My thought is that, personally, I would like a nicely-made kit-style open source bench logic analyzer - that'd be pretty darn cool. But the real point of the USB LA is that much of the cost and *complexity of development* is shifted off the LA device itself and into a device most everyone already has near their bench, a full computer. Because of this, the OLS is only a small, $50 assembled board. My thought is that it's already difficult for the community to coordinate development of one good interface and one good firmware/FPGA design, I'd be extremely surprised if we could successfully maintain a full bench instrument.
The other problem is that I think it could pretty easily be kept under $500, but even $500 is a TON for most hobbyists, especially when they can get a professional USB based LA with few to no bugs, or a used HP bench unit for a similar price. The concept of paying that much for a unit as buggy as OLA currently is probably won't be palatable to most.

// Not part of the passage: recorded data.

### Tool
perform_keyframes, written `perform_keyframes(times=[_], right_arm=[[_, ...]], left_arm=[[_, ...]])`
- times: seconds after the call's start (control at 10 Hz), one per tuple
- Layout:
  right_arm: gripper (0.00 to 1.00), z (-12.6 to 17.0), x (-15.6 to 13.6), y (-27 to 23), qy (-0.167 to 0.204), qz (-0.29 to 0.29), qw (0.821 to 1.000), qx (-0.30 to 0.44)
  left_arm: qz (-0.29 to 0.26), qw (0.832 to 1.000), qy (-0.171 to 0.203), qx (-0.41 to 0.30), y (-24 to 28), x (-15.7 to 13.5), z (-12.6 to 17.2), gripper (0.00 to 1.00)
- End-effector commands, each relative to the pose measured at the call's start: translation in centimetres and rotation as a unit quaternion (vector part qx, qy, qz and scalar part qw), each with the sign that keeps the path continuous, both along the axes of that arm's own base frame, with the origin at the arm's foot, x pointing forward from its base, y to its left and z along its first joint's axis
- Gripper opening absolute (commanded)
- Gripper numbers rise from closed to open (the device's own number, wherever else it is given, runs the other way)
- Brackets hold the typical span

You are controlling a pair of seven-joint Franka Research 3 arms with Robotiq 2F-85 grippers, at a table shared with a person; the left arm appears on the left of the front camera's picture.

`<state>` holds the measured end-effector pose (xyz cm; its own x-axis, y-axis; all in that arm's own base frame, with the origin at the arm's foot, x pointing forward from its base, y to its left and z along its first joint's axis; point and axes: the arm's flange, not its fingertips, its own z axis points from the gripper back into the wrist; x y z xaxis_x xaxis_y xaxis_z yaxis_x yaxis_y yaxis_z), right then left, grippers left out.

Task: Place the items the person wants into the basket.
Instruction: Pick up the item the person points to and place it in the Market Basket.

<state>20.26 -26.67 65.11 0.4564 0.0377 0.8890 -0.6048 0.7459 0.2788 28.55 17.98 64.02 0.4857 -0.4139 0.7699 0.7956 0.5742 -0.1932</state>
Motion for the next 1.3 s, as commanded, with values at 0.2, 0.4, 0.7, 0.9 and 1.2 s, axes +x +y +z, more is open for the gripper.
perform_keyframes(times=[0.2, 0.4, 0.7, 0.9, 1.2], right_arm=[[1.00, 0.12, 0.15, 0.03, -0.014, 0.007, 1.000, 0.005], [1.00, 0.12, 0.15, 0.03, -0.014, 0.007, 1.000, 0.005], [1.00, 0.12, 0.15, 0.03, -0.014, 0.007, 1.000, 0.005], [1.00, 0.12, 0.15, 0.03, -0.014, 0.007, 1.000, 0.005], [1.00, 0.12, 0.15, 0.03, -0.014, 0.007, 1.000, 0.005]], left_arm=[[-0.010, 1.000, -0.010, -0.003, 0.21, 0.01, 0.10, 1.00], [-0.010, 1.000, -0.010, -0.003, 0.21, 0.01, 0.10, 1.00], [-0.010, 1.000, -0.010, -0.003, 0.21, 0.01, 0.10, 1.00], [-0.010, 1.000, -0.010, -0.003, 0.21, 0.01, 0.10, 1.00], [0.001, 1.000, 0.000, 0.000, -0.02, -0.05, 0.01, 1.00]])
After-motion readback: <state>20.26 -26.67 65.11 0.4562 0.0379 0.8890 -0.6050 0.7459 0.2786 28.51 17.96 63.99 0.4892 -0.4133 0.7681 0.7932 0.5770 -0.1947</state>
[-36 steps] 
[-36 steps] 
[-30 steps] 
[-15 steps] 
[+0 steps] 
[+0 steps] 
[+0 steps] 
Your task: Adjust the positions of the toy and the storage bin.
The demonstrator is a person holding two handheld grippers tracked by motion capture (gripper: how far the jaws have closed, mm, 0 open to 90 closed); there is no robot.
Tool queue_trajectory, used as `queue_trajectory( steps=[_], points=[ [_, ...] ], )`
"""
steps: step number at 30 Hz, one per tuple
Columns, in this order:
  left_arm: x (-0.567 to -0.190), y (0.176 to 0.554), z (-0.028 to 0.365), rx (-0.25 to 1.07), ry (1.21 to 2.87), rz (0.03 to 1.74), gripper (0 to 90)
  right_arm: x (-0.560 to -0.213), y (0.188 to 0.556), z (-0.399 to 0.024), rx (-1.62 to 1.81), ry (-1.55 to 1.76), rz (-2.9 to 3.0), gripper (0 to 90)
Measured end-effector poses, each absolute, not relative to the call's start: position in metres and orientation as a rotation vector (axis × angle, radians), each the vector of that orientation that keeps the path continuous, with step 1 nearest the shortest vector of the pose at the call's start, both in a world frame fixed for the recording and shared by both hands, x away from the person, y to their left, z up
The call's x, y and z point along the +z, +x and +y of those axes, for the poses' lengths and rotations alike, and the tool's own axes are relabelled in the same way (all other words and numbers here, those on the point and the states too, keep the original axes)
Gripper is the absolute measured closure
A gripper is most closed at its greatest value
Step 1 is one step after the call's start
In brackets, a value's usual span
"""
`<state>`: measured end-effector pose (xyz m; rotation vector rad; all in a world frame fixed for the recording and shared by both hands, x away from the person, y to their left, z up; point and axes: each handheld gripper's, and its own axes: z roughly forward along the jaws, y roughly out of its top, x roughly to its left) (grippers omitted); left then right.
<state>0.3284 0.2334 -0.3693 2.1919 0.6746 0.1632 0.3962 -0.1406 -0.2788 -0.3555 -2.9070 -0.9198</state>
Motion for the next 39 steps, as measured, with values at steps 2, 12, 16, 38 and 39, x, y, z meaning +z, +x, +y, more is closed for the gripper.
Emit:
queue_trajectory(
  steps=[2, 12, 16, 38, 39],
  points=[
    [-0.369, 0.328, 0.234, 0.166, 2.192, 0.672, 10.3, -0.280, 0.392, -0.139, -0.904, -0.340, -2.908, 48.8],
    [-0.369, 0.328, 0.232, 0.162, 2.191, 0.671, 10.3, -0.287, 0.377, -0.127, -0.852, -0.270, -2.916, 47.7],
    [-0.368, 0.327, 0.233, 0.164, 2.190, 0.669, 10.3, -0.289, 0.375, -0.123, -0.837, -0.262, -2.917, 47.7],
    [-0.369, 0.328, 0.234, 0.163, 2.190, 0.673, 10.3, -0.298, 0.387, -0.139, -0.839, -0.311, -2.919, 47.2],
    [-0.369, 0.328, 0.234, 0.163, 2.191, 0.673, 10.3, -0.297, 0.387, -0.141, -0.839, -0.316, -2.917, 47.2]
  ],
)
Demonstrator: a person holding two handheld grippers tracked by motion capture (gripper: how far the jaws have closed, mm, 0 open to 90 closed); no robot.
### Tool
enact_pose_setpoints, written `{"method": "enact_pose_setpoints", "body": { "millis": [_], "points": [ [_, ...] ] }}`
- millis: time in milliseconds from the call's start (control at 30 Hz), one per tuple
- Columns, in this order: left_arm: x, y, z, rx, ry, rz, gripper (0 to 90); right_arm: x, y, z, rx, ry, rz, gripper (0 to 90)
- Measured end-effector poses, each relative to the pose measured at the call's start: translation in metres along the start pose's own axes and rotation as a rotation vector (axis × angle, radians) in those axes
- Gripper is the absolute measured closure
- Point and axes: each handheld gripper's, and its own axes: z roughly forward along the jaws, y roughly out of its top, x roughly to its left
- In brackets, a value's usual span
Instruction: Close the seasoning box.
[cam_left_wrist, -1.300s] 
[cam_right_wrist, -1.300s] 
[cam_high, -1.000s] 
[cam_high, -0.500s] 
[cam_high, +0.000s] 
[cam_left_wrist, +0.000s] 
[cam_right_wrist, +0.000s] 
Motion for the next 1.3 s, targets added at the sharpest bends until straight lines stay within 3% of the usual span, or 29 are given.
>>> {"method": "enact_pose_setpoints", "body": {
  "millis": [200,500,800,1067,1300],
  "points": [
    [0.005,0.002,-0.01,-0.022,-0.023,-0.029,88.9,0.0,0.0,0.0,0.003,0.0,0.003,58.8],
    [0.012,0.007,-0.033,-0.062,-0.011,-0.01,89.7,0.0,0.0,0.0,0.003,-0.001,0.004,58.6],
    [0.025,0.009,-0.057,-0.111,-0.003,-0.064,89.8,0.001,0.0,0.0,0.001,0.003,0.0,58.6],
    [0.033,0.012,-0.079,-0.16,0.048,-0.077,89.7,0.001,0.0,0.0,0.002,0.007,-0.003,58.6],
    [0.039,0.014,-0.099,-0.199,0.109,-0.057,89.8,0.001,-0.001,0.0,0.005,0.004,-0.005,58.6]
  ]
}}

This might be a bit of a longshot, it seems like everyone doing core work is on windows, but has anyone had any luck getting Xilinx ISE Webpack 13.1 to properly install on Linux? Specifically, I'm trying to get it running in a Ubuntu 10.10 VM. Everything went more or less smoothly up until trying to install cable drivers for iMPACT, which basically just fails all over.
I like Ubuntu, but I'm not attached to it per se. Part of the problem is that I can't find anywhere some officially supported linux setup.